Monday, February 17, 2020

LDC 2020 February Newsletter

Only two weeks left to enjoy 2020 membership discounts
LREC Workshop on Citizen Linguistics - Deadline Extended 

New Publications:
__________________________________________________________________________ 
Only two weeks left to enjoy 2020 membership discounts 

There is still time to save on 2020 membership fees. Through March 2, all organizations receive a discount on the 2020 membership fee (up to 10%) when they choose to join or renew. For more information on membership benefits, visit Join LDC.

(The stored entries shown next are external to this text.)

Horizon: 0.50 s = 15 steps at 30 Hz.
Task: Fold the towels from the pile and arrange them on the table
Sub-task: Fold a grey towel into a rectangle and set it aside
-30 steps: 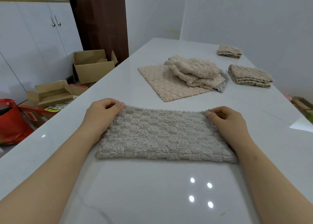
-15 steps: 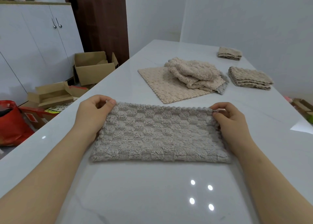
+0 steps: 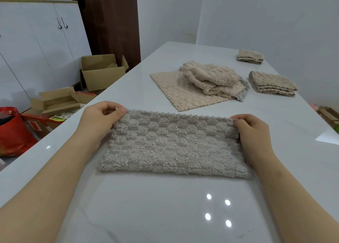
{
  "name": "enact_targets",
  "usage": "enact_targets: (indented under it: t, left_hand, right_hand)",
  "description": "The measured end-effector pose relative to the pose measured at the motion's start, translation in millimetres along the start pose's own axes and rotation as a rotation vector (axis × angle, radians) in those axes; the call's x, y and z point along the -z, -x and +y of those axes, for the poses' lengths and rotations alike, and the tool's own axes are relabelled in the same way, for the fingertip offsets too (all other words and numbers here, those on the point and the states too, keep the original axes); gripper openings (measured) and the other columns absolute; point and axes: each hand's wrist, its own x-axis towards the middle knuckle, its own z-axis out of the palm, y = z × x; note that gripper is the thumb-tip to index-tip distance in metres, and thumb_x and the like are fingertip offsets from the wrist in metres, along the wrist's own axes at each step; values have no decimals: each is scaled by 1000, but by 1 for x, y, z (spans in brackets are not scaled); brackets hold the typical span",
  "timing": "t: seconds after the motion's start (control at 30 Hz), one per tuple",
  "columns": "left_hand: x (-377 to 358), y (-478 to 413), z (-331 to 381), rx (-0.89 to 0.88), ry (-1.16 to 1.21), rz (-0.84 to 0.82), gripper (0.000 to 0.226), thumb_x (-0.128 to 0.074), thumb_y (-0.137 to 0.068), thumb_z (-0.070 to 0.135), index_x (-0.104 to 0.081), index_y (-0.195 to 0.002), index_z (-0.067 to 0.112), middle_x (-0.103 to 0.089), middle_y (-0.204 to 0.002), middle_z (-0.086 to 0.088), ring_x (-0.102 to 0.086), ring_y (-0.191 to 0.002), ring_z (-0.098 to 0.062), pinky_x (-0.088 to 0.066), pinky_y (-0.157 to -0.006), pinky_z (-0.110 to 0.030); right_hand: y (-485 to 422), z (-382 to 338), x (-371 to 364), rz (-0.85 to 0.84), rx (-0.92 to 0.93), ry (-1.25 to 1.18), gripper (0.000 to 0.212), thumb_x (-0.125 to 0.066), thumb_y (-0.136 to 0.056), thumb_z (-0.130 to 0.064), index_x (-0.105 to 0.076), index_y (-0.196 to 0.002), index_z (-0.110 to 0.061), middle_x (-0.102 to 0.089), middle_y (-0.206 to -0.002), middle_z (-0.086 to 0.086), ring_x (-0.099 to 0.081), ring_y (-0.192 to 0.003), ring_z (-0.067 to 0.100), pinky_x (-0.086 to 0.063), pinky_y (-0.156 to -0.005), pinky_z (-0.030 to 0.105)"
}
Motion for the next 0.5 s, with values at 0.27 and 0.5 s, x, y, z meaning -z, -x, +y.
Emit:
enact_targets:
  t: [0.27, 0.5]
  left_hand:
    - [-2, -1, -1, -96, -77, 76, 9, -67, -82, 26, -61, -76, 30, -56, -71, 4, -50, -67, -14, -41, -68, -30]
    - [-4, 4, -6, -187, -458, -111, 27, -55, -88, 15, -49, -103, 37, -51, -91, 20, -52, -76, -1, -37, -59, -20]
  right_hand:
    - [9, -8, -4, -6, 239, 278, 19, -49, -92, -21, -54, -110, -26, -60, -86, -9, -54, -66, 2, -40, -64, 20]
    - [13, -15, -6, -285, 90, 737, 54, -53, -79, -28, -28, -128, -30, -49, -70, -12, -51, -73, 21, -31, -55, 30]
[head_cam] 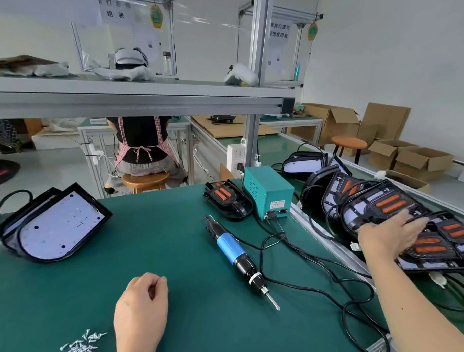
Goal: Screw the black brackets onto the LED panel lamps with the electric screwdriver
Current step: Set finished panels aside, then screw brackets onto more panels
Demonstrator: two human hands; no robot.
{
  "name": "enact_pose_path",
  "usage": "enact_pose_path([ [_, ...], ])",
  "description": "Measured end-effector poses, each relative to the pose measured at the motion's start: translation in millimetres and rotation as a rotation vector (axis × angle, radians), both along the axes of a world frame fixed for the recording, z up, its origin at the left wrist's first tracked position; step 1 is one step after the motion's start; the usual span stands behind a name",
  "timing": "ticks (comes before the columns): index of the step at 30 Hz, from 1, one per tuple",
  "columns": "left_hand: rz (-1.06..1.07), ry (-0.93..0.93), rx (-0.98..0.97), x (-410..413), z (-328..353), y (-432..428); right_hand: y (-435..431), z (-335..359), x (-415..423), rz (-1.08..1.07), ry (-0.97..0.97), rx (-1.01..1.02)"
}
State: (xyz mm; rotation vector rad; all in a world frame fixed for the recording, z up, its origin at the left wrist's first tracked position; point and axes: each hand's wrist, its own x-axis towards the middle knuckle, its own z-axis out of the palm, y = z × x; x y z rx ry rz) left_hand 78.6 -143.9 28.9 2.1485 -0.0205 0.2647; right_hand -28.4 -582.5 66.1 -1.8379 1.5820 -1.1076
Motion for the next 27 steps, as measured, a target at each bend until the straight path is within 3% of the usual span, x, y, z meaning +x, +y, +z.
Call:
enact_pose_path([
  [7, -0.006, -0.007, -0.004, -1, 0, 1, 26, -4, -6, 0.023, 0.181, -0.175],
  [14, 0.002, -0.003, -0.003, 0, -1, 0, 68, 33, 20, 0.345, 0.343, -0.33],
  [27, 0.003, -0.017, 0.011, 3, -5, 1, 216, 39, 72, 1.001, 0.134, -0.304],
])
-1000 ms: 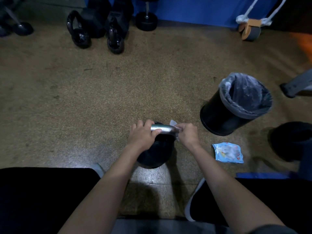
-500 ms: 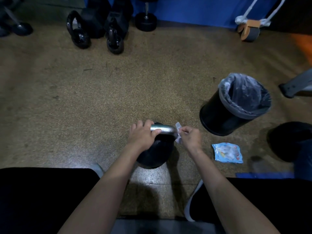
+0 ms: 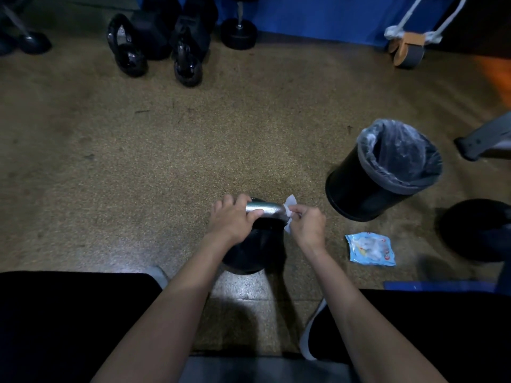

LREC Workshop on Citizen Linguistics - Deadline Extended

LDC Researchers and their colleagues are organizing a workshop on Citizen Linguistics and Language Resource Development at LREC 2020 (Language Resource and Evaluation Conference) to take place on May 16, 2020. The workshop includes an open call for papers in language-related citizen science, a tutorial on using the new LanguageARC.org citizen linguistics portal and a special session on best papers using LanguageARC. Call for Papers deadline extended until February 24, 2020. _______________________________________________________________________

New publications:
 

(1) TAC KBP English Event Argument - Training and Evaluation Data 2014-2015 was developed by LDC and contains training and evaluation data produced in support of the 2014 TAC KBP English Event Argument Extraction Pilot and Evaluation tasks and the 2015 English Event Argument Extraction and Linking Training and Evaluation tasks

The Event Argument Extraction and Linking task required systems to extract event arguments (entities or attributes playing a role in an event) from unstructured text, indicate the role they play in an event, and link the arguments appearing in the same event to each other. Since the extracted information must be suitable as input to a knowledge base, systems constructed tuples indicating the event type, the role played by the entity in the event, and the most canonical mention of the entity from the source document. The event types and roles were drawn from an externally-specified ontology of 31 event types, which included financial transactions, communication events, and attacks. 

This corpus includes source documents, manual runs, assessments, and event hoppers, a form of identity coreference for events (2015 only).  Source data is English newswire and discussion forum text collected by LDC. 

TAC KBP English Event Argument - Training and Evaluation Data 2014-2015 is distributed via web download.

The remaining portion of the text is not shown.